# Description of the task
From the data underneath, reproduce exactly the stretch that begins at the line with "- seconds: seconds" and ends after the line with "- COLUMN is".

# Given data
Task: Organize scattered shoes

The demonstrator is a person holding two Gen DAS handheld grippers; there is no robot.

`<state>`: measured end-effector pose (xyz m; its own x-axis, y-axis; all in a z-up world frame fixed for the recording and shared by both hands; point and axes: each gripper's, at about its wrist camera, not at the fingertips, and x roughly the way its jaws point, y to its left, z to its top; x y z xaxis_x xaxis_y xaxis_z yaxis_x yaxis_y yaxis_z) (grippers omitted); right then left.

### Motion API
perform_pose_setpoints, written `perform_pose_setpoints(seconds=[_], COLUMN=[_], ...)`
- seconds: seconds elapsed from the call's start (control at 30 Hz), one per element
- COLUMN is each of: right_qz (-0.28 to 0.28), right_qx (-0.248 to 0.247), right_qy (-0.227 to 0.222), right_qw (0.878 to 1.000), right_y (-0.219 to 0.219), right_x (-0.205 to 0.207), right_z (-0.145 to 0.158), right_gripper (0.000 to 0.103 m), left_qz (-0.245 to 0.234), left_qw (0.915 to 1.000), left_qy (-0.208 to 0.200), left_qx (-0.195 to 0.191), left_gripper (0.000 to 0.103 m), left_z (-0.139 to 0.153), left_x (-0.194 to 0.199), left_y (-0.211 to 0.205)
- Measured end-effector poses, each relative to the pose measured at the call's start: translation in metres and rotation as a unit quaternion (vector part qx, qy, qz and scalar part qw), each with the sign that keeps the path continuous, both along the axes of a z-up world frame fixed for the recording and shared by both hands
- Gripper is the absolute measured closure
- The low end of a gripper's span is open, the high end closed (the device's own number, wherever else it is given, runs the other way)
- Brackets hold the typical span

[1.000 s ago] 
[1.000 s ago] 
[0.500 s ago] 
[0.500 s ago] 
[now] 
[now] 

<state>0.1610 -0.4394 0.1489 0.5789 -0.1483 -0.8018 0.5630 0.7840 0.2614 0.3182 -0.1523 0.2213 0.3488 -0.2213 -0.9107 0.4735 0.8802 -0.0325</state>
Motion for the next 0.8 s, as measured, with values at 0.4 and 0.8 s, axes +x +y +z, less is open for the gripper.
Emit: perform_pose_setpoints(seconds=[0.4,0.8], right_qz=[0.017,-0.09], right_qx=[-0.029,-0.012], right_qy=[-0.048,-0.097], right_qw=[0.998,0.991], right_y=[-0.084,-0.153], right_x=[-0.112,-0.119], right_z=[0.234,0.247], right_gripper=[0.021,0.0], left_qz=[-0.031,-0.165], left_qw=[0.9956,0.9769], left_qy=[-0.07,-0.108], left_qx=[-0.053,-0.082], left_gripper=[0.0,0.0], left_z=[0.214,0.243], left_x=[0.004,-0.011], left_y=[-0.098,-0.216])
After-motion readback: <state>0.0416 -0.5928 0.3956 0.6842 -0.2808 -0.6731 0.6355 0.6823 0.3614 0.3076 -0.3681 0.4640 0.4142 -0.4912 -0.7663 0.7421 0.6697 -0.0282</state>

# Exercise solution
- seconds: seconds elapsed from the call's start (control at 30 Hz), one per element
- COLUMN is each of: right_qz (-0.28 to 0.28), right_qx (-0.248 to 0.247), right_qy (-0.227 to 0.222), right_qw (0.878 to 1.000), right_y (-0.219 to 0.219), right_x (-0.205 to 0.207), right_z (-0.145 to 0.158), right_gripper (0.000 to 0.103 m), left_qz (-0.245 to 0.234), left_qw (0.915 to 1.000), left_qy (-0.208 to 0.200), left_qx (-0.195 to 0.191), left_gripper (0.000 to 0.103 m), left_z (-0.139 to 0.153), left_x (-0.194 to 0.199), left_y (-0.211 to 0.205)

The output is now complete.